Everton 4 Manchester City 0
It was an afternoon for Goodison Park to bask in the glow of their promising future, effervescent youngsters Tom Davies and Ademola Lookman punishing Manchester City who, not for the first time this season, played as if they were showing their age.
Lookman, the 19-year-old signed for an initial £7.5 million from Charlton last week, was on the pitch for only two minutes before drilling his first Everton goal - his team's fourth in an emphatic win - past the exposed Claudio Bravo.
But it was Davies, the 18-year-old from Everton's Academy, who had spent the afternoon outrunning and outmanoeuvring Pep Guardiola's side.
For all Guardiola's problems, and they are plentiful, even he must have grudgingly admired the splendour and vigour of Davies' technically brilliant display, especially Everton's third goal.
It was the kind of finish Guardiola has seen often, but usually at the Nou Camp and the trademark of Lionel Messi.
This was a moment of exquisite individual beauty, made all the more memorable that his delicate chip over Claudio Bravo on 80 minutes followed a 70-yard run during which he had taken out the entire Manchester City midfield and defence, back-heeling to escape the attention of Yaya Toure, prior to exchanging passes with Ross Barkley.

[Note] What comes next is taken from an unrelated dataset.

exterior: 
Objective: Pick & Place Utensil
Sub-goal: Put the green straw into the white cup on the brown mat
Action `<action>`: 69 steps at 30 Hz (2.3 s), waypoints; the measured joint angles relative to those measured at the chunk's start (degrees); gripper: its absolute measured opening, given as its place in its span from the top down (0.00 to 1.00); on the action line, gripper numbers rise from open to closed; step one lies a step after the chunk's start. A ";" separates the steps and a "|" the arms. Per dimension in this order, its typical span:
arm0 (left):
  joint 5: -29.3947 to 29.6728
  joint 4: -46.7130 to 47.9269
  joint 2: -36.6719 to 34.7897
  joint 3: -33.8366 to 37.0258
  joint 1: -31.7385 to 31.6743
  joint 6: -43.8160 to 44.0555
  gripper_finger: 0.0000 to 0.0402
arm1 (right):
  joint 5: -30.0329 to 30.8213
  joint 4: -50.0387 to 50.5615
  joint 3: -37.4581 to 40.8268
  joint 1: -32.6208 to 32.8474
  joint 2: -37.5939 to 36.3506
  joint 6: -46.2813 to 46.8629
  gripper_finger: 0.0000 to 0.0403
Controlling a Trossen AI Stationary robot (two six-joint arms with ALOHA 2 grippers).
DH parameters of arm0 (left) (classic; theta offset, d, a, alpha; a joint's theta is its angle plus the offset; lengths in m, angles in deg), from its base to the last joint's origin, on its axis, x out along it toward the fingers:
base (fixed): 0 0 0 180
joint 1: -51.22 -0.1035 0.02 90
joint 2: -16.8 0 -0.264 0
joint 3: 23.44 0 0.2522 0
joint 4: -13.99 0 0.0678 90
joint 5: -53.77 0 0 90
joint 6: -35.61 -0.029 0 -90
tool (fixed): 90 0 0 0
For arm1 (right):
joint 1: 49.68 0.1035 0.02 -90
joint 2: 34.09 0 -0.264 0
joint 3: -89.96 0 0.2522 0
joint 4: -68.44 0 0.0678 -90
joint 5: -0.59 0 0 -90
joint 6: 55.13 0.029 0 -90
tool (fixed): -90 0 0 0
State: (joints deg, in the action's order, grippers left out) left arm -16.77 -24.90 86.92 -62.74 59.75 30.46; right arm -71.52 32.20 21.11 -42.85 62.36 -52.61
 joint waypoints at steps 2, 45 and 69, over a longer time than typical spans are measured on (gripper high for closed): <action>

There was moment's pause inside the stadium to digest what just happened and pandemonium followed.
"He's playing on a high level from the time when he came into the team," said Koeman.
"He has an impact on the team. You don't expect Tom will score every weekend, but the level he showed - and real composure on the ball and aggression - we need that.
"It's not all about young players, but they are for the future. If they bring the performance and the level then I will be the first to put them on the list."
Guardiola has a habit of responding to every Manchester City setback by slumping into the dugout and taking huge swigs from his bottle of water.
It's fair to say he is no danger of suffering from dehydration during his first year in English football.
This defeat means the gap to Chelsea remains at 10 points, but Guardiola's problems extend much further than a title challenge which, in truth, has been fading for a while. This was a lifeless, predictable City performance of the type we have seen too often.
He suggested ill-fortune was playing its part, his side failing to take advantage when in control as they were in the early stages, but his team is curiously easy to play against in this plodding mood.
Let them knock the ball around 60 yards from goal, wait a bit, nick possession, and take your opportunities on the break.
Everton did so initially through their Belgians - Romelu Lukaku in the first half and Kevin Mirallas in the second - before Davies and Lookman made the result look more comfortable than the balance of play had earlier suggested.
The truth is City's midfielders took a grand tour of Merseyside's culs-de-sac.
So often they will exchange passes with minimal pace, threat or imagination. David Silva and Kevin De Bruyne could have been mistaken for holding midfielders as they received possession in least damaging zones.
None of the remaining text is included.